A Boeing 737 Max is displayed during the Farnborough Airshow, in Farnborough on July 18, 2022. (Photo by JUSTIN TALLIS / AFP) (Photo by JUSTIN TALLIS/AFP via Getty Images)
Justin Tallis | AFP | Getty Images
Boeing jetliner deliveries fell to a five-month low of 26 planes in July, underscoring pressure on global supply chains as it prepares to resume deliveries of the 787 Dreamliner.
The US aircraft maker said monthly deliveries included 23,737 Max jets and three jumbo jets, bringing Max deliveries so far this year to 212 jets and total deliveries to 242.
The figures do not include the imminent resumption of 787 Dreamliner deliveries after a year-long suspension due to production issues.
The U.S. government on Monday approved the first 787 delivery since May 2021, people briefed on the matter said.
Boeing’s July data, however, highlights industrial issues that are testing the aerospace industry after Airbus on Monday reported lower July deliveries.
With about half of the 51 transfers seen the previous month, Boeing’s July deliveries suffered the largest sequential decline since before the 737 Max was cleared to return to service in December 2020, following a grounding of security.
Deliveries have nevertheless fluctuated a lot this year and the month of June had seen a strong upward movement.
Chief Financial Officer Brian West anticipated a “light” July when he raised three concerns for the 737 during last week’s results: supply chains, delays in removing planes from storage and an effective freeze on deliveries to China.
He told analysts that Boeing would not fully compensate for lower-than-expected first-half deliveries in the second half and added, “We will continue to experience month-to-month variability.”
Boeing, meanwhile, saw a surge in new business in July as it officially took announced orders at the Farnborough Airshow, where it focused on beefing up the 737 Max 10, as the plane faces uncertainty about a certification deadline.

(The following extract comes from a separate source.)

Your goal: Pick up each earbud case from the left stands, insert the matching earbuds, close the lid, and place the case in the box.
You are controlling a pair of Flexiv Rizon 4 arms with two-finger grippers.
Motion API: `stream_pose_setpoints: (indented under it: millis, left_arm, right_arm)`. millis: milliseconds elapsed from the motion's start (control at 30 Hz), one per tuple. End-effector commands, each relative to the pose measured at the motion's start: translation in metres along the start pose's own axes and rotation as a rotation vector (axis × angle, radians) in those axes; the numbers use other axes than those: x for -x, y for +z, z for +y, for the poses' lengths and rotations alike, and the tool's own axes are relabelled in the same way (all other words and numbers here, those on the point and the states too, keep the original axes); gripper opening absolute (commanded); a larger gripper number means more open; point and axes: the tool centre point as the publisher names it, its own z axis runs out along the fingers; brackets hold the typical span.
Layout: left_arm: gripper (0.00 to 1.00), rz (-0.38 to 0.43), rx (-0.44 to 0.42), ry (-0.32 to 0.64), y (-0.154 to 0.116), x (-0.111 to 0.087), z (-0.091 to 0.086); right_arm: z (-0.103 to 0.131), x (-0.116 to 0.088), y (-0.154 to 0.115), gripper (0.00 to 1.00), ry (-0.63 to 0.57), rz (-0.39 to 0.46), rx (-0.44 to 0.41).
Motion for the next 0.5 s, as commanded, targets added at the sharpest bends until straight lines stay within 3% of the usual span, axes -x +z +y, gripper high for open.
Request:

Boeing has confirmed orders for a total of 125 Max from Delta Air Lines and Qatar Airways as well as two 777 freighters for Air Canada. It added new orders for two American Airlines Max’s and a FedEx 777 freighter.
That brings Boeing’s gross orders to 130 planes for July and 416 for the year so far.
After canceling four planes in July, Boeing recorded base net orders of 126 planes in July and 312 for the year to date.
Airbus had previously announced comparable net orders since the start of the year of 656 planes after a major agreement with China.
After further accounting adjustments, Boeing said it has reached adjusted net orders of 362 planes so far this year.
The adjustments reflect a more positive view of some ongoing contracts as travel demand returns.
Boeing restored a net total of 31 planes to its normal operational backlog in July after they were previously shelved in a category reserved for jets unlikely to be delivered.
Airbus makes similar quality adjustments to its order book annually rather than monthly, and records them in terms of value rather than volume, so a comparison is not available.
Boeing has sold a total of 5,206 jets that are still awaiting delivery in the coming years, or 4,370 after including accounting adjustments for planes unlikely to be delivered.